Levitt v. Chase Manhattan Bank

Decision Date24 April 1995
Citation625 N.Y.S.2d 618,214 A.D.2d 733
PartiesIn the Matter of Monique LEVITT, Petitioner, Alfred A. Levitt, Appellant, v. CHASE MANHATTAN BANK, Respondent; Alfred S. Levitt, Deceased.
CourtNew York Supreme Court — Appellate Division

Alfred A. Levitt, Palm Springs, pro se.

Edward A. McCoyd, Garden City, for respondent.

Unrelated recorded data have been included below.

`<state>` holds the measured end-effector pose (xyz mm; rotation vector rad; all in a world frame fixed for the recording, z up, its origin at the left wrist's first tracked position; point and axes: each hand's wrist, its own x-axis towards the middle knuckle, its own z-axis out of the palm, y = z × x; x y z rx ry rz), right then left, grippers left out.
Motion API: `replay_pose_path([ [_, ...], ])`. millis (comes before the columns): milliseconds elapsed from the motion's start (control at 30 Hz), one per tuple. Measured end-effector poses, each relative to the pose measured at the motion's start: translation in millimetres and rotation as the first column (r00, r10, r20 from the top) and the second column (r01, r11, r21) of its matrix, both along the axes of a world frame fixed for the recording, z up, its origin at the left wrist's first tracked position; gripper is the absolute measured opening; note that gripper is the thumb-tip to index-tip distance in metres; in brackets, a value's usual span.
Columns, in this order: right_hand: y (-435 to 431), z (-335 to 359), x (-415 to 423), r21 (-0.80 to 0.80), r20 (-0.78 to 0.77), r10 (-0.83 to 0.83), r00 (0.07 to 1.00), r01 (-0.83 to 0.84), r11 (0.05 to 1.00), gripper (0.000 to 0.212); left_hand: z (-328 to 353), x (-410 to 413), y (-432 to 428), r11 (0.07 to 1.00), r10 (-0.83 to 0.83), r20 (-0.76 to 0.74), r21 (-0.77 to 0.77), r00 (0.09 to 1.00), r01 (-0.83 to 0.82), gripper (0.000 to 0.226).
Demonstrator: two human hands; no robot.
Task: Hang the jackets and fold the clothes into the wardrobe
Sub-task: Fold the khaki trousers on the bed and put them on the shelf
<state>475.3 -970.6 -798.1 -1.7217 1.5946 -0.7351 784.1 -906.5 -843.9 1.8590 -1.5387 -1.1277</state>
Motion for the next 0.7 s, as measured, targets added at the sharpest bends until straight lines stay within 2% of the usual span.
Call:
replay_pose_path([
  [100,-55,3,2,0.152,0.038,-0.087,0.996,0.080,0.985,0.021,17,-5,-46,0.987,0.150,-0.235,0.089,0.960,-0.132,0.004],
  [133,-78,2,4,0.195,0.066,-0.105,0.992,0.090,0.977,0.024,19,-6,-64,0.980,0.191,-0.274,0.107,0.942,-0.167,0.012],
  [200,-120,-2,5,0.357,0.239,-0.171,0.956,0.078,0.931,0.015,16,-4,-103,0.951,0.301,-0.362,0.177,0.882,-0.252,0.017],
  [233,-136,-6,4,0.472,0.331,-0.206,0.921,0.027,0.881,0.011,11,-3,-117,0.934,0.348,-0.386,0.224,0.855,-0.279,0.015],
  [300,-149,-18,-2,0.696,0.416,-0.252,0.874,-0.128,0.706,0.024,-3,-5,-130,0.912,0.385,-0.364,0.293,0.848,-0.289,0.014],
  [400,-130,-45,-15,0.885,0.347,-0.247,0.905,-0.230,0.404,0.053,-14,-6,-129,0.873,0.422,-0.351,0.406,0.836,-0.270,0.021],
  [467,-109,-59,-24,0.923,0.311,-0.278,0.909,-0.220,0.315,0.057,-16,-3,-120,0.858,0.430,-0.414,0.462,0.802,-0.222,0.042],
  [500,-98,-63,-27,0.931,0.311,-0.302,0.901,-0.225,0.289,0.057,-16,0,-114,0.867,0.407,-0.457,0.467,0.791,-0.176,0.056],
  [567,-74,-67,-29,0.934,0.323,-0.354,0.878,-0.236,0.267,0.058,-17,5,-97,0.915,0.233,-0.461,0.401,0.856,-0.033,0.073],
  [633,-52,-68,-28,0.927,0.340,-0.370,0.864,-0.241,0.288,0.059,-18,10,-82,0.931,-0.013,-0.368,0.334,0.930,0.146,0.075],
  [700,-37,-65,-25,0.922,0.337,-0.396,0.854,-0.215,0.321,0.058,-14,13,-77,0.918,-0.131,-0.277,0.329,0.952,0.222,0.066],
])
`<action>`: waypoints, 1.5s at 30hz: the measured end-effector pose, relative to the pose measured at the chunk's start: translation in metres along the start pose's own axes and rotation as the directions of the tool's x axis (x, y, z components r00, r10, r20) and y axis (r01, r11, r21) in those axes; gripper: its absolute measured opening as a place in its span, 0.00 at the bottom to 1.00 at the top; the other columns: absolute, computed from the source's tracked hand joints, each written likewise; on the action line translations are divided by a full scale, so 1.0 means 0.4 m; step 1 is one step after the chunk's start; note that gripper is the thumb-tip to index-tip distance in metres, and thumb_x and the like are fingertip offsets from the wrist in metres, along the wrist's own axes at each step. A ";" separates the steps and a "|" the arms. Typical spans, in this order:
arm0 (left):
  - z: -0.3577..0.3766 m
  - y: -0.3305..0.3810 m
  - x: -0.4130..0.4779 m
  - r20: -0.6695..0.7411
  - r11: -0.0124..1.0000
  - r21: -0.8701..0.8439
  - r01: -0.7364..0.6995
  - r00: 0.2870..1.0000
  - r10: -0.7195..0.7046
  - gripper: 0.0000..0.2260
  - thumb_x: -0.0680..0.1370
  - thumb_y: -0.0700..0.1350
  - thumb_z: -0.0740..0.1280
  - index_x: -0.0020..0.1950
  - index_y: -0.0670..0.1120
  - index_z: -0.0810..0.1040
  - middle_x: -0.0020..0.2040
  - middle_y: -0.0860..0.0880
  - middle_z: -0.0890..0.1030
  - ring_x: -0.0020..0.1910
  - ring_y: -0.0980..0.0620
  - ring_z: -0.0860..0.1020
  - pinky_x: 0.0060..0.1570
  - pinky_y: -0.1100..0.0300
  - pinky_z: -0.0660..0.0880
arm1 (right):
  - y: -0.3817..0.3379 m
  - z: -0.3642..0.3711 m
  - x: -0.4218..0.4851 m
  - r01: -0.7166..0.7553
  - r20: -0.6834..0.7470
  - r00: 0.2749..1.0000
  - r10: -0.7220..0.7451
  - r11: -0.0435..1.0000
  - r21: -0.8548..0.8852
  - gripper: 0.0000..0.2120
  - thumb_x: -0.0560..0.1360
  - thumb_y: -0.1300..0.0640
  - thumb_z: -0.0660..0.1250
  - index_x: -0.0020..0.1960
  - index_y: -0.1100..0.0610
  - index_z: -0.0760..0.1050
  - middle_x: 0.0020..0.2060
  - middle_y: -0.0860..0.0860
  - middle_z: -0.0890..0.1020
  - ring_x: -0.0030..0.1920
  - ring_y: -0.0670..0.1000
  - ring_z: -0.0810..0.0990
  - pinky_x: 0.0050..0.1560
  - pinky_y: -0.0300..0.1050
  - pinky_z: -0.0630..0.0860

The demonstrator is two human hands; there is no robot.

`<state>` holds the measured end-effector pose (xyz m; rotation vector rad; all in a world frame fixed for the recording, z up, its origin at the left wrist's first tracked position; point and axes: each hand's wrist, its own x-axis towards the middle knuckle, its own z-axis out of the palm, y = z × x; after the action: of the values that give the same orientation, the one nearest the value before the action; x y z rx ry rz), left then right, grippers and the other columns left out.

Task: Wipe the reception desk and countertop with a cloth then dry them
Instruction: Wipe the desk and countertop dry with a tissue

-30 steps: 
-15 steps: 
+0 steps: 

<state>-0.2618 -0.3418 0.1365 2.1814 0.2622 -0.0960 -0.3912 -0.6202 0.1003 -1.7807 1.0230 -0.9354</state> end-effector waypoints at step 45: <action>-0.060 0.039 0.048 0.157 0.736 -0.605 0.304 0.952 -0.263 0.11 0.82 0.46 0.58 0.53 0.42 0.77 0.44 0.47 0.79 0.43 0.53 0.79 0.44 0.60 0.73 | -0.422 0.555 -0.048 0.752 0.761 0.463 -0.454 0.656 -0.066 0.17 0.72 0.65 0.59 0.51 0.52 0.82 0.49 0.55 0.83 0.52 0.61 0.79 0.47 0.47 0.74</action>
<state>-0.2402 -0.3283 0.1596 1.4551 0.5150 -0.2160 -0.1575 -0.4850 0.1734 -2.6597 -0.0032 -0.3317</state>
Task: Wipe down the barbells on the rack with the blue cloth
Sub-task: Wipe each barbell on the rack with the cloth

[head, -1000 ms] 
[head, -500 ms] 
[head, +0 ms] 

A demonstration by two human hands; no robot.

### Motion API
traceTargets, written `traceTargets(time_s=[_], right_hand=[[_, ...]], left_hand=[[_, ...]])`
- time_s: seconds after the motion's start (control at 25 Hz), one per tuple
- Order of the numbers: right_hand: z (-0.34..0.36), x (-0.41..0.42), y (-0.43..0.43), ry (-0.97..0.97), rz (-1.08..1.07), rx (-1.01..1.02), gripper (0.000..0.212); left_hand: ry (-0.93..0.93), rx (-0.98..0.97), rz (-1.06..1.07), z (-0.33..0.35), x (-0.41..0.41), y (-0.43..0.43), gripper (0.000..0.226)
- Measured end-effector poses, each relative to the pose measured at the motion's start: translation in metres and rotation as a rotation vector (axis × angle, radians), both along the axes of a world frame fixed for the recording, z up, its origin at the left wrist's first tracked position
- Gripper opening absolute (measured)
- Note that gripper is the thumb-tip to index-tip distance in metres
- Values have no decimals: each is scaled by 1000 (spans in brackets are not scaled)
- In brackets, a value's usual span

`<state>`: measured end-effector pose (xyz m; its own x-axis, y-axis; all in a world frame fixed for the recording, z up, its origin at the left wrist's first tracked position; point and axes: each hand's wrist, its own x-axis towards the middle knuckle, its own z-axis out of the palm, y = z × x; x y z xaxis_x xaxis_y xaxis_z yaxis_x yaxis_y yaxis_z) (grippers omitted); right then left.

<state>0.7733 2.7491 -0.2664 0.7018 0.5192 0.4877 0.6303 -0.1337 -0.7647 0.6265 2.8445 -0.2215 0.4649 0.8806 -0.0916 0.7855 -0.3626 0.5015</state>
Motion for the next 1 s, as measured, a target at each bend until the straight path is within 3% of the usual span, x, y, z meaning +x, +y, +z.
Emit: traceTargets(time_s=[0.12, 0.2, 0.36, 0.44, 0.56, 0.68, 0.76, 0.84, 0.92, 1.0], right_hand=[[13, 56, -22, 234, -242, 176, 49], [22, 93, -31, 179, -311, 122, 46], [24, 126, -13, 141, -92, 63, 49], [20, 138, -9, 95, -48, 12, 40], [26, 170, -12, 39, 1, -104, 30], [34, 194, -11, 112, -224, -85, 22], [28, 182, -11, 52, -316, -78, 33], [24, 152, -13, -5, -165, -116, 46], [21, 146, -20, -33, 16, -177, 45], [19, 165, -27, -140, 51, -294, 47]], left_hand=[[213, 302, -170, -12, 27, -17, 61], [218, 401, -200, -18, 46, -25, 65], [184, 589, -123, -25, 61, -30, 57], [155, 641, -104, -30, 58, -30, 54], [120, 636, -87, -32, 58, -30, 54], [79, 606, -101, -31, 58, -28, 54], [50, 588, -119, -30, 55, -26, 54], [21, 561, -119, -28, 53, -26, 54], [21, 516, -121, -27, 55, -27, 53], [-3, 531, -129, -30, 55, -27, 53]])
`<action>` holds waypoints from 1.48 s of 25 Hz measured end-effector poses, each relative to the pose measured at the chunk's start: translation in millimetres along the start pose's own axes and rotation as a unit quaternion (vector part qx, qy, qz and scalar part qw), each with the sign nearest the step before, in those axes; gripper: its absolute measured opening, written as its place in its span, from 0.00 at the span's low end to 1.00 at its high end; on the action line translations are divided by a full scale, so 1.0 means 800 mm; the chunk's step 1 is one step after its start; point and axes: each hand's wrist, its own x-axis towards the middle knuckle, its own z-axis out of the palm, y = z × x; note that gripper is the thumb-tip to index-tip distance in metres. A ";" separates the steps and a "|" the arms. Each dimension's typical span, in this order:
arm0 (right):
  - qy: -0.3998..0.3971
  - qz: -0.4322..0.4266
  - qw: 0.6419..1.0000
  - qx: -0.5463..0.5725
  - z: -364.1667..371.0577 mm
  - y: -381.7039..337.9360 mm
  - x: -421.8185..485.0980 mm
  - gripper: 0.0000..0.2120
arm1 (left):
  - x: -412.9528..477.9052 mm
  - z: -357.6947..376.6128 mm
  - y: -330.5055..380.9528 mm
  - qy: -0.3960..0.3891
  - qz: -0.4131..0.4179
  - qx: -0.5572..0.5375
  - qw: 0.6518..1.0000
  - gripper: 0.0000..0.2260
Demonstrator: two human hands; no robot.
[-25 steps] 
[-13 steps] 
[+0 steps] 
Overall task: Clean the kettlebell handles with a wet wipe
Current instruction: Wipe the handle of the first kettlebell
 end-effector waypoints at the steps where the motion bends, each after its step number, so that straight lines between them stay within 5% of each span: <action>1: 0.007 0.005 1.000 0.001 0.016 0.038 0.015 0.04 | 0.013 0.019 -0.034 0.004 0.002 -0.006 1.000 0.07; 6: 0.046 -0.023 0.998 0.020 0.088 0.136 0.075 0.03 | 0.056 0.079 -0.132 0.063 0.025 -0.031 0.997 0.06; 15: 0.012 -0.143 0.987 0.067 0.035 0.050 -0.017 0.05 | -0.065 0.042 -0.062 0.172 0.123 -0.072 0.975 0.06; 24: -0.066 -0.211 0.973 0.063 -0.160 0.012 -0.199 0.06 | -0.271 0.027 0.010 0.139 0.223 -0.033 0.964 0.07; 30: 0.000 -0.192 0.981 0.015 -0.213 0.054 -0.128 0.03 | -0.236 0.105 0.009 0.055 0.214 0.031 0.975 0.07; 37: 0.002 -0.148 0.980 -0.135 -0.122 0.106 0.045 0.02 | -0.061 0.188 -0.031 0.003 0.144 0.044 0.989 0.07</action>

Before BALLETTA, J.P., and RITTER, ALTMAN and GOLDSTEIN, JJ.

MEMORANDUM BY THE COURT.

In a proceeding, inter alia, to remove Chase Manhattan Bank as co-trustee of the marital trust created pursuant to article three, part I, of the last will and testament of Alfred S. Levitt, the petitioner Alfred A. Levitt appeals from an order and decree (one paper) of the Surrogate's Court, Nassau County (Radigan, S.), dated June 22, 1993, which denied his motion, in effect, to vacate an amended decree of the same court, dated March 21, 1986, and awarded the respondent costs pursuant to 22 NYCRR 130-1.1(c) in the amount of $1,000.

ORDERED that the order and decree is affirmed, with costs payable by the appellant personally.

We agree with the Surrogate that the appellant's motion to vacate an amended decree that was issued in 1986 in an accounting proceeding is not the proper subject of a removal proceeding in 1993 (see, CPLR 5015[a]; see, e.g., Gendjoian v. Heaps, 186 A.D.2d 534, 588 N.Y.S.2d 357). Moreover, the Surrogate correctly found that the appellant's complete failure to notify the persons who were parties to or interested in the amended decree precludes the grant of any relief to the appellant (see, 5 Weinstein-Korn-Miller, NY Civ Prac p 5015.15).

The Surrogate correctly concluded that the appellant had engaged in frivolous conduct within the meaning of 22 NYCRR 130-1.1(c). Moreover, we decline to disturb the Surrogate's award of costs for such frivolous conduct because it was made in a written decision that set forth the offending conduct and that explained why the Surrogate found the conduct to be frivolous and why the amount it awarded was appropriate (see, 22 NYCRR 130-1.2; see, e.g., Johnson v. Penn Mut. Life Ins. Co., 184 A.D.2d 230, 231, 584 N.Y.S.2d 556; McMurray v. McMurray, 163 A.D.2d 280, 282, 557 N.Y.S.2d 149; Mechta v. Mack, 156 A.D.2d 747, 549 N.Y.S.2d 508).